* **GOAL OF THE EXERCISE**: Return only the lines of the listing below that run from the line with "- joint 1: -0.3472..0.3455" through the line with "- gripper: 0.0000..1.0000", both ends included, exactly as written.

* **AVAILABLE DATA**:
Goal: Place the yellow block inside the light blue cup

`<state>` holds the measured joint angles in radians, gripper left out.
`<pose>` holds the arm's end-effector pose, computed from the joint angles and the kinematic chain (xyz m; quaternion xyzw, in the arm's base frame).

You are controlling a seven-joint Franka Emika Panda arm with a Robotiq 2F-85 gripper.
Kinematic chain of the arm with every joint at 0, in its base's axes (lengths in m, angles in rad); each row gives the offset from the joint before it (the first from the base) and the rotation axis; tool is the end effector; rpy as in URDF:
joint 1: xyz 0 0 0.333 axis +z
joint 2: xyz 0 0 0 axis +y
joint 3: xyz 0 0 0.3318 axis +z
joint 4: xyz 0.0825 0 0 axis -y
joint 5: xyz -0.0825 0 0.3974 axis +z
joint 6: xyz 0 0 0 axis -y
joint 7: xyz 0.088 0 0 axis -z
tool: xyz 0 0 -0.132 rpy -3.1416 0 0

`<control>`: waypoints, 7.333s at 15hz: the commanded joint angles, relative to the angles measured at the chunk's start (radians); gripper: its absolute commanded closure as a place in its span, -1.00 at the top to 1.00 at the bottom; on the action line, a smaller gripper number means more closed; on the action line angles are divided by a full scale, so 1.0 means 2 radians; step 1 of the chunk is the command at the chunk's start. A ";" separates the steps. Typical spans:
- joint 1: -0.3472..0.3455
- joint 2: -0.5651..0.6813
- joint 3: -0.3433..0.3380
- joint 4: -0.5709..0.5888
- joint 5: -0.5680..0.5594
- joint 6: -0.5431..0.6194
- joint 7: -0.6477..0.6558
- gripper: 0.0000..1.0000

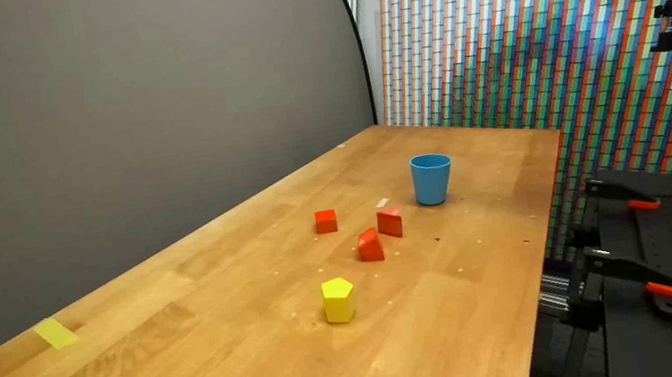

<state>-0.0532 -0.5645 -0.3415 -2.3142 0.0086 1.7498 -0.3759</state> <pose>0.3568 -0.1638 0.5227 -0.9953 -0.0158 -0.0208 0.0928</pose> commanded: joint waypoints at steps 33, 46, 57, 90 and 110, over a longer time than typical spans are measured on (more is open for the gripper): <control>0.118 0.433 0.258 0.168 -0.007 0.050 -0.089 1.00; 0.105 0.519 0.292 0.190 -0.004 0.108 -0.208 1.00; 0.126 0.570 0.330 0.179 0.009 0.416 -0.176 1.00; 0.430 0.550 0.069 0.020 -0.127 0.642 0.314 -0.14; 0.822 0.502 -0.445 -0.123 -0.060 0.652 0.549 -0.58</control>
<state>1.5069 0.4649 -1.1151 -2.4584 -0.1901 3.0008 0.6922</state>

* **SOLUTION TO THE PROBLEM**:
- joint 1: -0.3472..0.3455
- joint 2: -0.5651..0.6813
- joint 3: -0.3433..0.3380
- joint 4: -0.5709..0.5888
- joint 5: -0.5680..0.5594
- joint 6: -0.5431..0.6194
- joint 7: -0.6477..0.6558
- gripper: 0.0000..1.0000

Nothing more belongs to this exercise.